Set down again each entry exactly as it reads, pictures excluded.
BEGIN Supplied data
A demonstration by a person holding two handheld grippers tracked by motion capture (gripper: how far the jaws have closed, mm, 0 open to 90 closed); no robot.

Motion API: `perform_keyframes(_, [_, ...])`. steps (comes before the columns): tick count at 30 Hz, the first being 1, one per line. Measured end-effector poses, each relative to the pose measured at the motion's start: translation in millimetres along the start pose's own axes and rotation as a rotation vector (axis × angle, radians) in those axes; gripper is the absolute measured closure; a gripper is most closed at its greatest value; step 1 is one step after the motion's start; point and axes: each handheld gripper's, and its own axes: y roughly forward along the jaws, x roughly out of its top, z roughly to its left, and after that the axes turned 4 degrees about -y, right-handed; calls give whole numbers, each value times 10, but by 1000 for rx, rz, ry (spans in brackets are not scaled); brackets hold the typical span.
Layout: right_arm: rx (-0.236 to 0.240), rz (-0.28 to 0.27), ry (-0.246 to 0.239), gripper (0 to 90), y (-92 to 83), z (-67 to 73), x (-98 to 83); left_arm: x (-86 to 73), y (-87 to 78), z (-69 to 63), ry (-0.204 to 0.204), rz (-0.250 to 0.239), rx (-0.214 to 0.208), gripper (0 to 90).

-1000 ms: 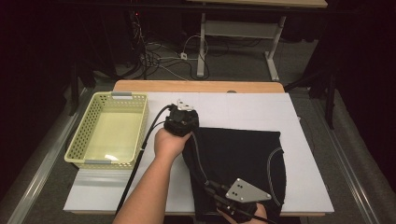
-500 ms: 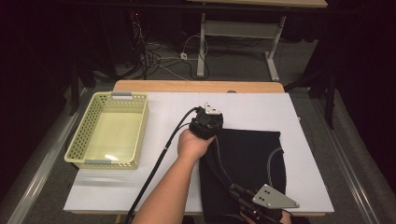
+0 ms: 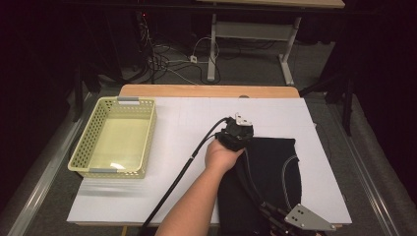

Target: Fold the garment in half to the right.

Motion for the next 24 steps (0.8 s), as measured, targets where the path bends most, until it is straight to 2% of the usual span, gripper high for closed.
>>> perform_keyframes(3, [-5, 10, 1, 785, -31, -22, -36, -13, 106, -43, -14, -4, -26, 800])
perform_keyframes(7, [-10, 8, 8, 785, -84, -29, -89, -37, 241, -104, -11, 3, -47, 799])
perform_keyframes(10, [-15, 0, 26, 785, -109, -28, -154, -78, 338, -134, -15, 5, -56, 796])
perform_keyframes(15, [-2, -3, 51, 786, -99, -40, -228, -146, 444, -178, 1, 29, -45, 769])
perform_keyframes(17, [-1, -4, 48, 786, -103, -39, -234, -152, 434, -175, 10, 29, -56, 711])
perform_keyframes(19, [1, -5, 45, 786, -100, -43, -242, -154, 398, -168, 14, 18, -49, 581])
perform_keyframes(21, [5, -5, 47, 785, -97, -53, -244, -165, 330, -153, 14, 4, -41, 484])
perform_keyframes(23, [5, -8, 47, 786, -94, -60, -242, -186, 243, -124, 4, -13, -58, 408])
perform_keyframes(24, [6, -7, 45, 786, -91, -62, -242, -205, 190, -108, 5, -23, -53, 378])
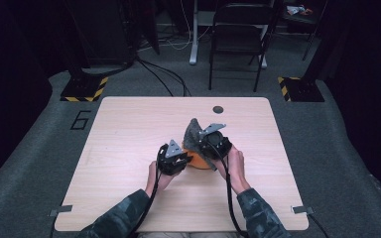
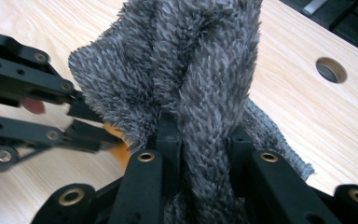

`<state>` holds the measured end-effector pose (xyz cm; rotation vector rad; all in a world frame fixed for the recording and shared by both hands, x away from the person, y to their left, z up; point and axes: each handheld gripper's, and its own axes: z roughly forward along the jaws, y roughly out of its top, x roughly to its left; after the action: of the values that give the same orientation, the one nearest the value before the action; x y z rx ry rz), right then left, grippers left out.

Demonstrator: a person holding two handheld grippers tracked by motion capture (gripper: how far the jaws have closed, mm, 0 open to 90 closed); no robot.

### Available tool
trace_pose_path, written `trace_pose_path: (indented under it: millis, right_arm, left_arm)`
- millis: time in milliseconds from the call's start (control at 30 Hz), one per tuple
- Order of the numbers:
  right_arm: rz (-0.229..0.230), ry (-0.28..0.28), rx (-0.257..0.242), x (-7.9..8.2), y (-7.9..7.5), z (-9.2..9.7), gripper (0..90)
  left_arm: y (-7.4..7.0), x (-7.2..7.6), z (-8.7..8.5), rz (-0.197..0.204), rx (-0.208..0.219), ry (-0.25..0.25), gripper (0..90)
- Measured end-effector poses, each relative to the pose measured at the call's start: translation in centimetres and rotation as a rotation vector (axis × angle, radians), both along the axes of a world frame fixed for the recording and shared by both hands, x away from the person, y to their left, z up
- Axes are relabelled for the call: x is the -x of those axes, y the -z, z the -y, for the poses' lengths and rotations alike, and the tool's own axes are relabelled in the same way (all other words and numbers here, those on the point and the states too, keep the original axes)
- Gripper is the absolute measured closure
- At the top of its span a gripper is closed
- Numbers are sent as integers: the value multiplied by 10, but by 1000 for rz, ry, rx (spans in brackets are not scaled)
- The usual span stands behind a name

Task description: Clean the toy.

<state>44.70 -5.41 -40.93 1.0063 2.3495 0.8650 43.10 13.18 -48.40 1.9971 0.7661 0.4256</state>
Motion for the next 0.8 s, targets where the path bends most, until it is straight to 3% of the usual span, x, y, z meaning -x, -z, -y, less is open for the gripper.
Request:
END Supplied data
■ **Task response**:
A demonstration by a person holding two handheld grippers tracked by motion capture (gripper: how far the jaws have closed, mm, 0 open to 90 closed); no robot.

Motion API: `perform_keyframes(_, [_, ...])`. steps (comes before the columns): tick count at 30 Hz, the first being 1, one per line. Measured end-effector poses, each relative to the pose measured at the motion's start: translation in millimetres along the start pose's own axes and rotation as a rotation vector (axis × angle, radians) in those axes; gripper is the absolute measured closure; a gripper is most closed at its greatest value; step 1 is one step after the motion's start; point and axes: each handheld gripper's, and its own axes: y roughly forward along the jaws, x roughly out of its top, z roughly to its left, and after that the axes turned 4 degrees about -y, right-handed; calls give whole numbers, each value times 10, but by 1000 for rx, rz, ry (spans in brackets are not scaled); brackets hold the typical span.
Layout: right_arm: rx (-0.236 to 0.240), rz (-0.28 to 0.27), ry (-0.246 to 0.239), gripper (0 to 90), y (-92 to 83), z (-67 to 73), x (-98 to 83); left_arm: x (-86 to 73), y (-87 to 78), z (-69 to 63), ry (-0.204 to 0.204), rz (-0.250 to 0.239), rx (-0.214 to 0.208), gripper (0 to 90).

-1000 ms: 
-500 ms: 
+0 ms: 

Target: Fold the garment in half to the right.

Motion for the next 24 steps (0.8 s), as measured, targets where the path bends most, until it is straight to 2% of the usual span, gripper high for closed.
>>> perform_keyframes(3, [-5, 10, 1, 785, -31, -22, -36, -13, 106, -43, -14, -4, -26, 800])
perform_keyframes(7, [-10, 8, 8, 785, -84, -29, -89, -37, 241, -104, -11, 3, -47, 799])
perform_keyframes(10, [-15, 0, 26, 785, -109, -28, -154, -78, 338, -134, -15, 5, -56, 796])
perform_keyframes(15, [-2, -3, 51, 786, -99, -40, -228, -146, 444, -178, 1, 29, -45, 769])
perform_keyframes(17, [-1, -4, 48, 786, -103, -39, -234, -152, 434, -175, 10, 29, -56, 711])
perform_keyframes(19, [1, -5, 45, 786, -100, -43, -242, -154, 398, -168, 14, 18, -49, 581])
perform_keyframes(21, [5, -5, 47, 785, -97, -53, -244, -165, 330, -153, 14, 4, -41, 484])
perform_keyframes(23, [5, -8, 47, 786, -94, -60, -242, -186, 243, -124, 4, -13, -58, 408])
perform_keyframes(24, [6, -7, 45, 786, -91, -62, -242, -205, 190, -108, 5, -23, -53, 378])

`<state>` holds the measured end-effector pose (xyz cm; rotation vector rad; all in a world frame fixed for the recording and shared by both hands, x away from the person, y to their left, z up; point and axes: each handheld gripper's, and its own axes: z roughly forward along the jaws, y roughly out of its top, x roughly to its left; after the action: of the values that give the same orientation, the one nearest the value before the action; x y z rx ry rz), right then left, grippers left out.

Demonstrator: a person holding two handheld grippers tracked by motion capture (gripper: how far the jaws have closed, mm, 0 open to 90 closed); no robot.

### Available tool
trace_pose_path, written `trace_pose_path: (indented under it: millis, right_arm, left_arm)`
- millis: time in milliseconds from the call's start (control at 30 Hz), one per tuple
- Order of the numbers:
  right_arm: rz (-0.229..0.230), ry (-0.28..0.28), rx (-0.257..0.242), x (-7.9..8.2), y (-7.9..7.5), z (-9.2..9.7), gripper (0..90)
  left_arm: y (-7.4..7.0), x (-7.2..7.6), z (-8.7..8.5), rz (-0.197..0.204), rx (-0.208..0.219), ry (-0.25..0.25), gripper (0..90)
- Measured end-effector poses, each relative to the pose measured at the call's start: translation in centimetres and rotation as a rotation vector (axis × angle, radians), both along the axes of a world frame fixed for the recording and shared by both hands, x away from the person, y to their left, z up
- Axes are relabelled for the call: x is the -x of those axes, y the -z, z the -y, for the poses' lengths and rotations alike, and the tool's own axes are relabelled in the same way (all other words and numbers here, those on the point and the states too, keep the original axes)
- Gripper is the absolute measured closure
- At the top of its span a gripper is closed
- Numbers are sent as integers: the value multiplied by 10, but by 1000 for rz, ry, rx (spans in brackets are not scaled)
- The usual span stands behind a name

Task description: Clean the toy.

<state>44.70 -5.41 -40.93 1.0063 2.3495 0.8650 43.10 13.18 -48.40 1.9971 0.7661 0.4256</state>
Motion for the next 0.8 s, targets where the path bends most, until it is straight to 3% of the usual span, x, y, z meaning -x, -z, -y, less is open for the gripper.
Request:

The exercise has been fully completed.